* **GOAL OF THE EXERCISE**: Write out the following listing's lines from the one with "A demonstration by" to the one with "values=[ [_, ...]", exactly, with both included and no others.
─── PROVIDED ENTRIES
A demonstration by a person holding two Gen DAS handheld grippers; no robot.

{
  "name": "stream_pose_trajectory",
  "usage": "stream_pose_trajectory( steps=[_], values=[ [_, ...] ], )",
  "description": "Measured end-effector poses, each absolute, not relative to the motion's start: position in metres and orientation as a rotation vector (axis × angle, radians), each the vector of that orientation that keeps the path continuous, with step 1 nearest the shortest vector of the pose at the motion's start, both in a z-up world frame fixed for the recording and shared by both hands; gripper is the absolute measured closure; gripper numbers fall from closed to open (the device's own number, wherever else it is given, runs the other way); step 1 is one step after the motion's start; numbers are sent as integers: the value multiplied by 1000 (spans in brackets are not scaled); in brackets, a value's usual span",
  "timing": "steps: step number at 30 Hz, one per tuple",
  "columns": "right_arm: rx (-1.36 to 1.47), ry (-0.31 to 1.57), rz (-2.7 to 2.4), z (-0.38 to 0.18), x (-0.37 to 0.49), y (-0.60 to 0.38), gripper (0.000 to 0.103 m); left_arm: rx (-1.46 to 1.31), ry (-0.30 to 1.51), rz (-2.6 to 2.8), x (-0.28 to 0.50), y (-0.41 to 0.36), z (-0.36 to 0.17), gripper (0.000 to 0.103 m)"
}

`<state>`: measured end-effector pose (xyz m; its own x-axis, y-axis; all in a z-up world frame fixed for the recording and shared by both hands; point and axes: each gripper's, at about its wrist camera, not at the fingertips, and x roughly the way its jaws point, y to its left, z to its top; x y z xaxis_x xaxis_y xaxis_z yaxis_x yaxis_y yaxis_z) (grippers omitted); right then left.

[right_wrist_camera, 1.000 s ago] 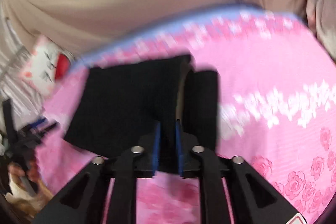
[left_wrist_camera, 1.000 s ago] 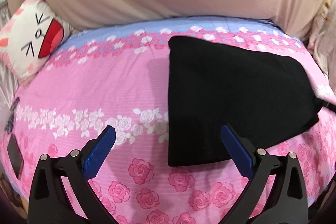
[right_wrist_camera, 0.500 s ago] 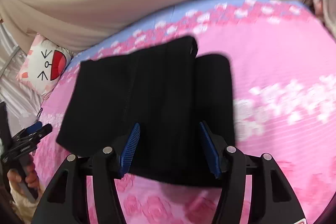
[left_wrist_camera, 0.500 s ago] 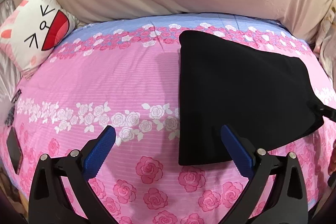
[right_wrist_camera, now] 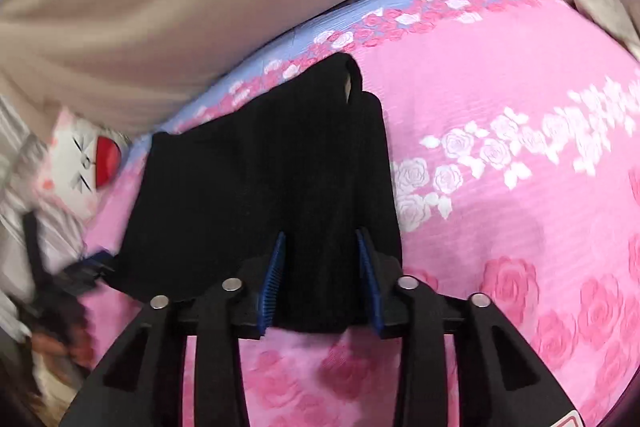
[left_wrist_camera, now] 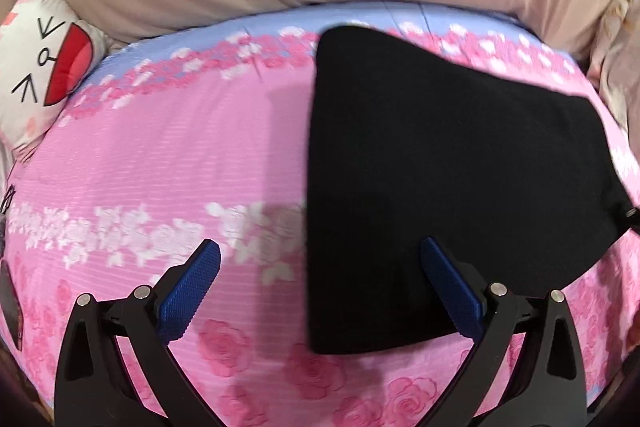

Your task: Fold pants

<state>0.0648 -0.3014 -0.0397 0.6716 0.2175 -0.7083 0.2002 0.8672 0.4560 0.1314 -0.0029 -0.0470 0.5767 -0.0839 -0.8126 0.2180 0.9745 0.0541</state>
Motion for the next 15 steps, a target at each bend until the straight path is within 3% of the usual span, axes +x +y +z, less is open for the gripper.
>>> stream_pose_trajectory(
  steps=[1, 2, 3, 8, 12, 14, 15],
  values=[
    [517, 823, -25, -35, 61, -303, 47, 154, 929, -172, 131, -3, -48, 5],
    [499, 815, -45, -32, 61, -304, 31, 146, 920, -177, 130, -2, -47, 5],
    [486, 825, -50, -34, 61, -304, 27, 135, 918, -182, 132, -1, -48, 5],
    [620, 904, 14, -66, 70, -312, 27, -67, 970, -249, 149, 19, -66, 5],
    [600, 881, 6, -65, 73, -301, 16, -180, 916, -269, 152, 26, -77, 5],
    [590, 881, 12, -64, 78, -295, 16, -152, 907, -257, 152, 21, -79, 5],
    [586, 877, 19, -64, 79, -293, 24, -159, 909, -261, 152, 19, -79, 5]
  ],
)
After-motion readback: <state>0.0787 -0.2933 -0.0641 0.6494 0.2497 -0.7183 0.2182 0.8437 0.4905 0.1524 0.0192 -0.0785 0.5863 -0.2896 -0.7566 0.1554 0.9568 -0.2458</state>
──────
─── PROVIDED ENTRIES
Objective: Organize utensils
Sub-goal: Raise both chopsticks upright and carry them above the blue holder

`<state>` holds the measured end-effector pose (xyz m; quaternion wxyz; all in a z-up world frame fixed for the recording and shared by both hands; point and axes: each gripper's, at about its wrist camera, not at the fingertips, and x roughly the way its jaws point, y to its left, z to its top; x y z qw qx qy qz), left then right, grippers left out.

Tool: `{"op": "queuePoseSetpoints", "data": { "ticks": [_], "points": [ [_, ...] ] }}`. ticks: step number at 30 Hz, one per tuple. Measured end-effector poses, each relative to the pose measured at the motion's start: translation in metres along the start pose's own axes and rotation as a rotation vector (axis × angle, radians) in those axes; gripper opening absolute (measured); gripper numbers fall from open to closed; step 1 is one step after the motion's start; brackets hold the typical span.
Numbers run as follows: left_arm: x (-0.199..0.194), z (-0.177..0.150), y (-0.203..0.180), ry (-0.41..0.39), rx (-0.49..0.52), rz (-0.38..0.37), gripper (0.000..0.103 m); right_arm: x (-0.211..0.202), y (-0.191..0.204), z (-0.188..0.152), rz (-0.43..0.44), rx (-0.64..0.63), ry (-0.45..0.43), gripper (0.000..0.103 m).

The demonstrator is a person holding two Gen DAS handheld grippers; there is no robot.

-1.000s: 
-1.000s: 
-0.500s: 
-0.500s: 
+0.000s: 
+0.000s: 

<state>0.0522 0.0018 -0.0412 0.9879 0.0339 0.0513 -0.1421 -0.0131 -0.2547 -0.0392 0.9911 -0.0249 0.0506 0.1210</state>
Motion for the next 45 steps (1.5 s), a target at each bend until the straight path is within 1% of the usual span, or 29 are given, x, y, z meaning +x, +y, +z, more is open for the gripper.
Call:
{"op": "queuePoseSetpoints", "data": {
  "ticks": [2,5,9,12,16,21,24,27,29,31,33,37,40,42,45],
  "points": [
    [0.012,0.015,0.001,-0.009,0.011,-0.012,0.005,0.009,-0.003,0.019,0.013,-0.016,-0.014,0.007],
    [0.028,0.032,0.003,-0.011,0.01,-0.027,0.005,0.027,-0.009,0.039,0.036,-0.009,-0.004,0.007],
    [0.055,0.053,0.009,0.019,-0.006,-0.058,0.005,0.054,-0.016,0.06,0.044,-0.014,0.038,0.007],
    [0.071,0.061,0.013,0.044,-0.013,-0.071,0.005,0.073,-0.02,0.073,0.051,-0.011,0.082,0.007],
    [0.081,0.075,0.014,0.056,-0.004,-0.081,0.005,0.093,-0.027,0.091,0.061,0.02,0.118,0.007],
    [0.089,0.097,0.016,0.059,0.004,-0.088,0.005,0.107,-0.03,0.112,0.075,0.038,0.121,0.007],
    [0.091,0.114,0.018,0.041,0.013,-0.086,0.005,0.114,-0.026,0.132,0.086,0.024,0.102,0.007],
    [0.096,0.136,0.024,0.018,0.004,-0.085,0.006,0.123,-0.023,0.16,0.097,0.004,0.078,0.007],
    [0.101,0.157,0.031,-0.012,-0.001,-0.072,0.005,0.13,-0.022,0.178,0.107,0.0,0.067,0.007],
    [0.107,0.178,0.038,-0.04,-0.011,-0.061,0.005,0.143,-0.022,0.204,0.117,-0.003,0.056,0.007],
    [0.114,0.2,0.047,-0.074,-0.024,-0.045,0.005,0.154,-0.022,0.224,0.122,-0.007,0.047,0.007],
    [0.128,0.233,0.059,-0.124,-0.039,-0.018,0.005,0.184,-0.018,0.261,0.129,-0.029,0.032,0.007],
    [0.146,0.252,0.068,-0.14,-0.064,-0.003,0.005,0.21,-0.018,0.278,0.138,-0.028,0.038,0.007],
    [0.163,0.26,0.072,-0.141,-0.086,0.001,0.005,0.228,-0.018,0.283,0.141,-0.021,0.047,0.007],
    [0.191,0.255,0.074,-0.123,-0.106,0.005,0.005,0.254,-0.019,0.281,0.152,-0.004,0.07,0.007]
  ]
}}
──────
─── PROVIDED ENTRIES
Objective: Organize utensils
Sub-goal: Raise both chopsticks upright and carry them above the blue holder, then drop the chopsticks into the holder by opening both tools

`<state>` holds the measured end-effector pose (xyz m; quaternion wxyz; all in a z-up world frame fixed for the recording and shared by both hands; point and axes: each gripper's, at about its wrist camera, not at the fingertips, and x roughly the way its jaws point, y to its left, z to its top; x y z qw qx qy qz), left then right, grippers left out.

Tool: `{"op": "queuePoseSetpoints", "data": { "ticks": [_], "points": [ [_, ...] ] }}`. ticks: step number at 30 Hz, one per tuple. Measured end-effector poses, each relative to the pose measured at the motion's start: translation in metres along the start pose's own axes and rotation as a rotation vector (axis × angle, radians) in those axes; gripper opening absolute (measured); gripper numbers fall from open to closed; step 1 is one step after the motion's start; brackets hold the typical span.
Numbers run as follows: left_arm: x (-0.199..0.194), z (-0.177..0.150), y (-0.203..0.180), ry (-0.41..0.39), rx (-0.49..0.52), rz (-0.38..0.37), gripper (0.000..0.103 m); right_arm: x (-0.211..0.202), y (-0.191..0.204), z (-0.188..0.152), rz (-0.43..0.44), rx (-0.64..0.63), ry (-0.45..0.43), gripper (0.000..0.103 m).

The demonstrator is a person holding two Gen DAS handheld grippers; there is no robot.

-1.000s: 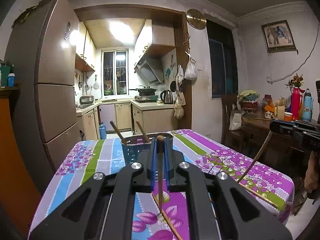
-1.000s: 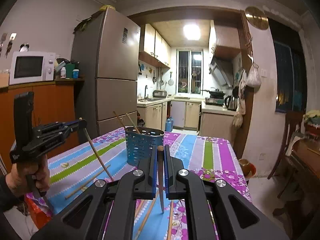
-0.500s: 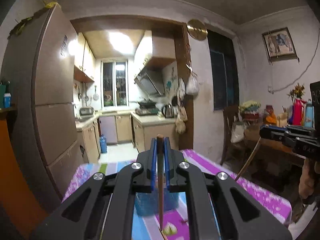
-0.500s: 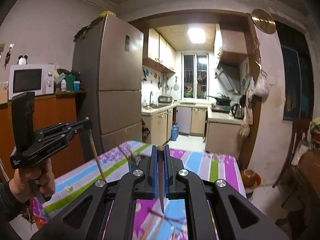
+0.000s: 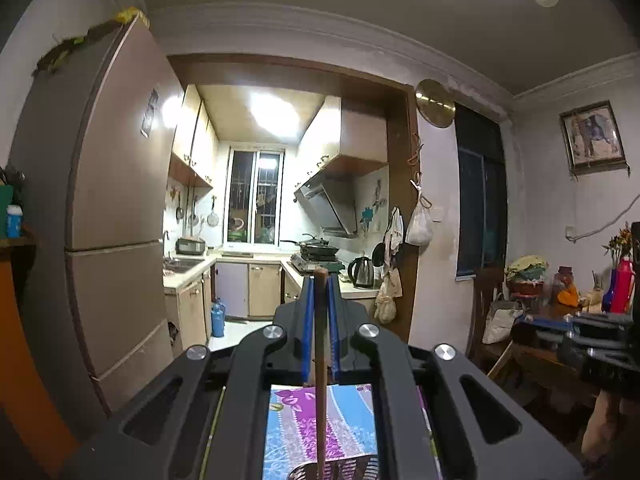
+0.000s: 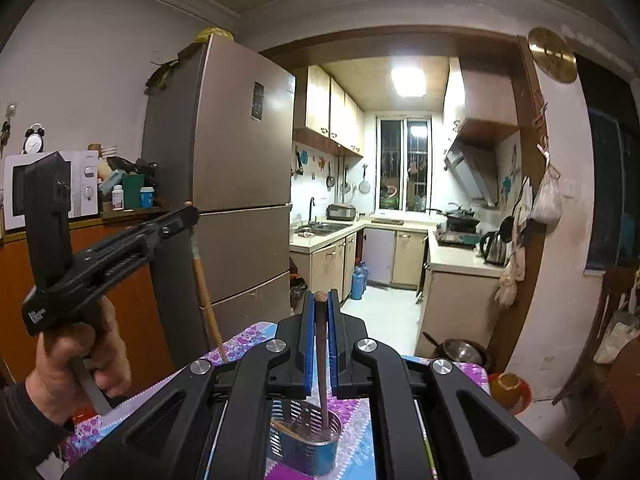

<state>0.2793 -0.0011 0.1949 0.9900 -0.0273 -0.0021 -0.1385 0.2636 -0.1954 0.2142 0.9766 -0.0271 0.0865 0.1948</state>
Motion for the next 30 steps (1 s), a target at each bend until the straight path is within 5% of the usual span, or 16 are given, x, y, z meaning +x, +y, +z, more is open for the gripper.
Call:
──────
* **THE COMPLETED TASK**:
A demonstration by a person holding two Gen DAS handheld grippers; no robot.

{
  "name": "stream_pose_trajectory",
  "usage": "stream_pose_trajectory( steps=[_], values=[ [_, ...] ], )",

This response contains the complete answer.